Viewpoint: Human challenge trials – volunteers intentionally infected with COVID-19 – are ‘uninformative, unnecessary and unethical’

vaccine
Credit: David Greedy

Deliberately infecting volunteers with SARS-CoV-2 to test the efficacy of vaccine candidates is unnecessary, uninformative, and unethical.

[O]ne prominent British researcher recently opined that there is only a 50% chance that enough people in the United Kingdom will be infected with the virus for the University of Oxford vaccine field trial (as currently designed) to yield a statistically significant result… On an average day, close to 100,000 newly confirmed cases are reported worldwide, and I cannot recall another disease for which such a number was insufficient for a field trial of a drug or vaccine. Surely, with more time and patience, a real test is possible.

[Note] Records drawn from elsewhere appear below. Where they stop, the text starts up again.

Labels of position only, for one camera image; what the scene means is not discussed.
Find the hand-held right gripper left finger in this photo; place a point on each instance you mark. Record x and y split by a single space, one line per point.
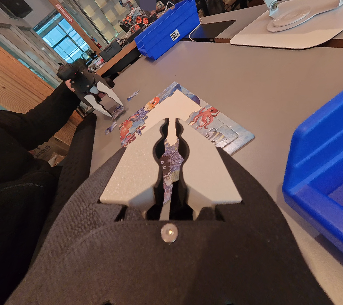
128 173

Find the sea animal jigsaw puzzle tray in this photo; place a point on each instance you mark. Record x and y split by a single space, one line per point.
182 104

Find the black perforated chair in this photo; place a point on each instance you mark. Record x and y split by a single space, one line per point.
77 144

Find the orange grey toy robot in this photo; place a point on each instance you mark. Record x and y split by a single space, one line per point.
132 15

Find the red arrow sign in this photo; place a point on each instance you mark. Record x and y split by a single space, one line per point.
64 12

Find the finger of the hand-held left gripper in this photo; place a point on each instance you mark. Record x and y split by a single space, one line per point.
95 102
109 92

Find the person's left forearm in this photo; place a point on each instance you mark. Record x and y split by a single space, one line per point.
45 114

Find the black case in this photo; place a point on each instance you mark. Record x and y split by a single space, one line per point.
111 52

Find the glass window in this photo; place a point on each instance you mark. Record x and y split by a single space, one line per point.
64 39

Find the large blue plastic bin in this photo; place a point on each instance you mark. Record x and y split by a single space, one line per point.
316 176

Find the person's left hand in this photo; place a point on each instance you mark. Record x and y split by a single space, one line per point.
69 86

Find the cardboard box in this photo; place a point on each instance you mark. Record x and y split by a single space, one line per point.
51 149

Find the black wall speaker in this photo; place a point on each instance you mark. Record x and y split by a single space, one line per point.
16 5

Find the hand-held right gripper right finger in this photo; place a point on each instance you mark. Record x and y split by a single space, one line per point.
211 173

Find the labelled blue plastic bin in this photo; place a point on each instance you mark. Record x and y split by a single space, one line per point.
166 29

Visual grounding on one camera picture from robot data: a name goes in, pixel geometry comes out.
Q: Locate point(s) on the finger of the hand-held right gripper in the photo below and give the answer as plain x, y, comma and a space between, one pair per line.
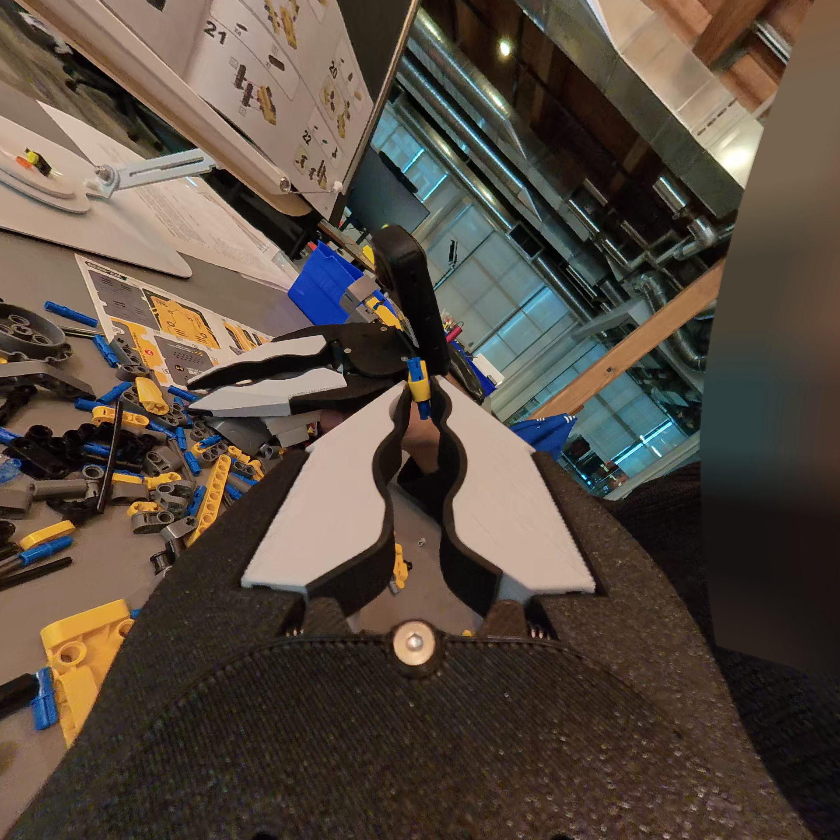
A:
275, 354
275, 394

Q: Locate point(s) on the yellow toy connector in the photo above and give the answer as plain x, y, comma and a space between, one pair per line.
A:
418, 388

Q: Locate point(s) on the red bottle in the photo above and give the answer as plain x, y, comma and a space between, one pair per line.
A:
454, 333

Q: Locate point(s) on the black backing board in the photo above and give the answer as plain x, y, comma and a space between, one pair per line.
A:
380, 79

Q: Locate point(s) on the silver air duct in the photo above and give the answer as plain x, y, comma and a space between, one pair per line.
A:
472, 144

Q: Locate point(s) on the blue plastic bin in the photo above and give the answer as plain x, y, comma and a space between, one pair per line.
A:
321, 282

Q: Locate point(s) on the yellow printed sticker sheet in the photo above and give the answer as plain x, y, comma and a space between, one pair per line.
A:
177, 341

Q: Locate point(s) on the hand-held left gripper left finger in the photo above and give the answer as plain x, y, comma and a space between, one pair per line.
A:
321, 512

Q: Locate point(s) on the instruction booklet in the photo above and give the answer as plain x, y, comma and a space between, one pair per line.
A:
289, 98

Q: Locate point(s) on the blue toy pin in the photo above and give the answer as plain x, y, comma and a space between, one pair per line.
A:
415, 366

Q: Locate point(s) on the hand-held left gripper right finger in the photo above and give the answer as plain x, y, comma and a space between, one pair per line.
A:
518, 518

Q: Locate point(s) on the white book stand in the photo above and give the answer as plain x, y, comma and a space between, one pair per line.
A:
98, 243

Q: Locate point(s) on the person's dark knit sweater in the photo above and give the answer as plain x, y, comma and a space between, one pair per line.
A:
656, 590

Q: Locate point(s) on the pile of toy building parts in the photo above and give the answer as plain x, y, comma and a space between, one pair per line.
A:
216, 479

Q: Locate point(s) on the person's right hand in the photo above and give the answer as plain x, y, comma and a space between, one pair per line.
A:
423, 443

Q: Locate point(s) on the wooden beam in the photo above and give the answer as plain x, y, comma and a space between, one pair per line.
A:
630, 341

Challenge studies are also uninformative. To the best of my knowledge, all current protocols for vaccine trials envisage enrolling only young, healthy adults. This is understandable from a recruitment perspective, but COVID-19 morbidity and mortality are highest among the elderly, who have a plethora of underlying chronic diseases.

If such trials are unnecessary, uninformative, and dangerous, then they are by definition unethical. I fear that in the rush to find a “medical miracle” to end the pandemic’s toll in human lives and livelihoods, we will jeopardize the centuries-old moral imperative to do no harm, possibly destroying trust in the integrity of science and medicine for generations to come.